Loss of TRPV4 reduces pancreatic cancer growth and metastasis

Pancreatic ductal adenocarcinoma (PDAC) is a rapidly metastasizing cancer characterized by a dense desmoplastic stroma made up of extracellular matrix (ECM) proteins, which complicates treatment. Upon stimulation, pancreatic stellate cells (PSCs) differentiate into cancer-associated fibroblasts (CAFs) that are the source of ECM and cytokines in PDAC. We previously reported that mechanical stress activates PSCs and induces fibrosis through mechanical ion channel Piezo1-mediated TRPV4 channel activation, but its role in PDAC remains unclear. Here we report that pathological activation of Piezo1 differentiates human PSCs into an inflammatory CAF phenotype that expresses chemoresistance and cancer stemness markers CD10 and GPR77. In an orthotopic PDAC model, TRPV4 knockout mice exhibit a significant reduction in tumor size, circulating inflammatory cytokines, tissue inhibitor of metalloproteinases-1 (TIMP1), and pre-metastatic niche markers, serum amyloid A (SAA) proteins. A similar trend is observed in mice lacking functional Piezo1 in PSCs. The livers of TRPV4 knockout mice exhibit fewer cancer cell microlesions, lack macro tumors, produce lower levels of inflammatory protein S100A8, and develop fewer inflammatory cell clusters.

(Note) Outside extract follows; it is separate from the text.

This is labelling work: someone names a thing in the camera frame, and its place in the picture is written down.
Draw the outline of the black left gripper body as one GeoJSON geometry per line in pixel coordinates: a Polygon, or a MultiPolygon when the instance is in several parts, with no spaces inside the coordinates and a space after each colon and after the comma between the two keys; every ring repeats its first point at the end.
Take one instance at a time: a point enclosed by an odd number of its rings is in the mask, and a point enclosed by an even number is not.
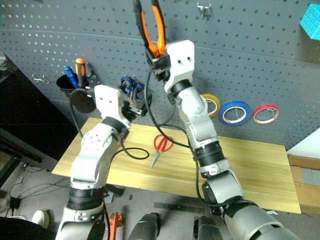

In orthotopic and genetically engineered models of PDAC, these mice also have improved survival, suggesting that blocking TRPV4 channels may be a promising therapeutic target for PDAC. Overall design: RNA seq profiling of livers from WT and TRPV4 KO or WT treated with the GSK2193874 TRPV4 antogonist in a murine orthotopic model of PDAC. RNA seq profiling of mouse pancreatic stellate cells activatated by the PIEZO1 agonist Yoda1.